Have an initial draft of your data description section. Your data description should be about your analysis-ready data. - The observations will be the different counties, with an identifying state attribute (New York) and normalized low access low income percent for populations that are at a distance of ½, 1, 10, and 20 miles. This dataset was created to look at the correlation between low income populations and those populations’ distance from a supermarket in all counties in New York. The dataset is funded by a food Access CSV File from the CORGIS Dataset Project by Ryan Whitcomb, Joung Min Choi, Bo Guan. One process that might have influenced the data was what the surveyor’s definition of low-income, low-access is. Our conclusion on food accessibility and security is based on variables that indicate food insecurity rather than prove food insecurity. No collection of data of individual’s meals, school or government provided food was recorded. We can assume that factors such as having low income or being a far distance from a grocery store will cause food insecurity, but we do not know if there are other factors in these people’s lives preventing food insecurity, such as free and reduced school lunch programs, soup kitchens, and farmland prevalence. The preprocessing that was done was a count of the population that was deemed low-income and an analysis of the distance of population from supermarkets. The data was collected from a 2010 census so the participants were aware of the data collection, but there was no indication that the people who had data collected from them knew what they were used for. Our conclusion on food accessibility and security is based on variables that indicate food insecurity rather than prove food insecurity. No collection of data of individual’s meals, school or government provided food was recorded. We can assume that factors such as having low income or being a far distance from a grocery store will cause food insecurity, but we do not know if there are other factors in these people’s lives preventing food insecurity, such as free and reduced school lunch programs, soup kitchens, and farmland prevalence.

Data limitations

Identify any potential problems with your dataset.

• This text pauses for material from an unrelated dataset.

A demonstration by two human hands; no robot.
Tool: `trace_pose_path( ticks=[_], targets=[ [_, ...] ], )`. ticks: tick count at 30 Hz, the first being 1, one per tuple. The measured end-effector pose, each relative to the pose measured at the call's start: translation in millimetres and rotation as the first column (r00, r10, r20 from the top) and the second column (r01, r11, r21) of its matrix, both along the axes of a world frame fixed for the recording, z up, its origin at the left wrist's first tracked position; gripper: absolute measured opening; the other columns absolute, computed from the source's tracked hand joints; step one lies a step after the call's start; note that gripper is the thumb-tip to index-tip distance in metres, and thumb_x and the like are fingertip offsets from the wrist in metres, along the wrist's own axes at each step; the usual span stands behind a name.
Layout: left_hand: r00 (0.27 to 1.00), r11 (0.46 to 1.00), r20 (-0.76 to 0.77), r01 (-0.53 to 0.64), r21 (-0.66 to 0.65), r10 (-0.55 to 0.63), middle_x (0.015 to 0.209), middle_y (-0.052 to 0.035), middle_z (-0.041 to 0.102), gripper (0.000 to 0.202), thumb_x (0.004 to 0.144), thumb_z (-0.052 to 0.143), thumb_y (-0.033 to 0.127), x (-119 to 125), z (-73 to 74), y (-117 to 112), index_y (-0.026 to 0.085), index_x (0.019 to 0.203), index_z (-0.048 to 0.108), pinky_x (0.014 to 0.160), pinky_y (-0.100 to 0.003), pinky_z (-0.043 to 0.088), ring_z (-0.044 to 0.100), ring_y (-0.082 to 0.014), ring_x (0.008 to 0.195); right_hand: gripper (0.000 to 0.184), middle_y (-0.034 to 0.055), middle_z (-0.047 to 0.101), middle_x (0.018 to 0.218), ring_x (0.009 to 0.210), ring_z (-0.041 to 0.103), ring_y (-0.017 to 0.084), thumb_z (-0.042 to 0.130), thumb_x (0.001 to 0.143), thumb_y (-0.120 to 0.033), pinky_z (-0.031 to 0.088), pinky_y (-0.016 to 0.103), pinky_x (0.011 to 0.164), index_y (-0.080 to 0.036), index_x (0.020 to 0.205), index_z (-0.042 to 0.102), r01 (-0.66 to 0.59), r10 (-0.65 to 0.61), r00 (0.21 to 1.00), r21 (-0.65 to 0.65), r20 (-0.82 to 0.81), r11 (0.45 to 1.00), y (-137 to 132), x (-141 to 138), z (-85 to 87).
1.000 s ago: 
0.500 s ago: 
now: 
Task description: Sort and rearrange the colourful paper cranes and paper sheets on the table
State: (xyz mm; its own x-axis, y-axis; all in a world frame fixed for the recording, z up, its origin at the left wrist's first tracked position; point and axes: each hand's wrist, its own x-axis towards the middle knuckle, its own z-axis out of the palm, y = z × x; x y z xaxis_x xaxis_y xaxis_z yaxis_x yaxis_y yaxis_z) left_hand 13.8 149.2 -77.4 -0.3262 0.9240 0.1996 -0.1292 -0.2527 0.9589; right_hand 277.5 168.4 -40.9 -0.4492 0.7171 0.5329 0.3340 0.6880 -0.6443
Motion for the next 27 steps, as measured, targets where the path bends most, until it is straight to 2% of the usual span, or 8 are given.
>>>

One limitation of our dataset is that it only reports the population of each county, when knowing the population density of each county would be more useful information for the purpose of this report. Knowing population density would allow us to differentiate between rural and urban communities.

Another limitation of the dataset is that it is from 2010, so the data we are investigating is over 10 years out of date with current food insecurity trends.

Exploratory data analysis

Perform an (initial) exploratory data analysis.

food_access_summary <- food_access_tidy |>
  summarize(mean_1mile = mean(`Low Access Low Income % 1 Mile`), 
            sd_1mile = sd(`Low Access Low Income % 1 Mile`), 
            mean_halfmile = mean(`Low Access Low Income % 1/2 Mile`), 
            sd_halfmile = sd(`Low Access Low Income % 1/2 Mile`), 
            mean_10miles = mean(`Low Access Low Income % 10 Miles`), 
            sd_10miles = sd(`Low Access Low Income % 10 Miles`),
            mean_20miles = mean(`Low Access Low Income % 20 Miles`),
            sd_20miles = sd(`Low Access Low Income % 20 Miles`))
food_access_summary

# A tibble: 1 × 8
  mean_1mile sd_1mile mean_halfmile sd_halfmile mean_10miles sd_10miles
       <dbl>    <dbl>         <dbl>       <dbl>        <dbl>      <dbl>
1       15.6     8.83          21.6        8.89        0.771       1.95
# ℹ 2 more variables: mean_20miles <dbl>, sd_20miles <dbl>

Questions for reviewers

List specific questions for your peer reviewers and project mentor to answer in giving you feedback on this phase.

Are we narrowing down our question too much to where the project will become too simple? If so, are there any tips to rephrase the question to be more broad/relevant to the project scope?

Is there a requirement for the number of observations and columns that we end up using to visual our graph/answer the research question?

Does our data description make sense for the research question, and is everything correct?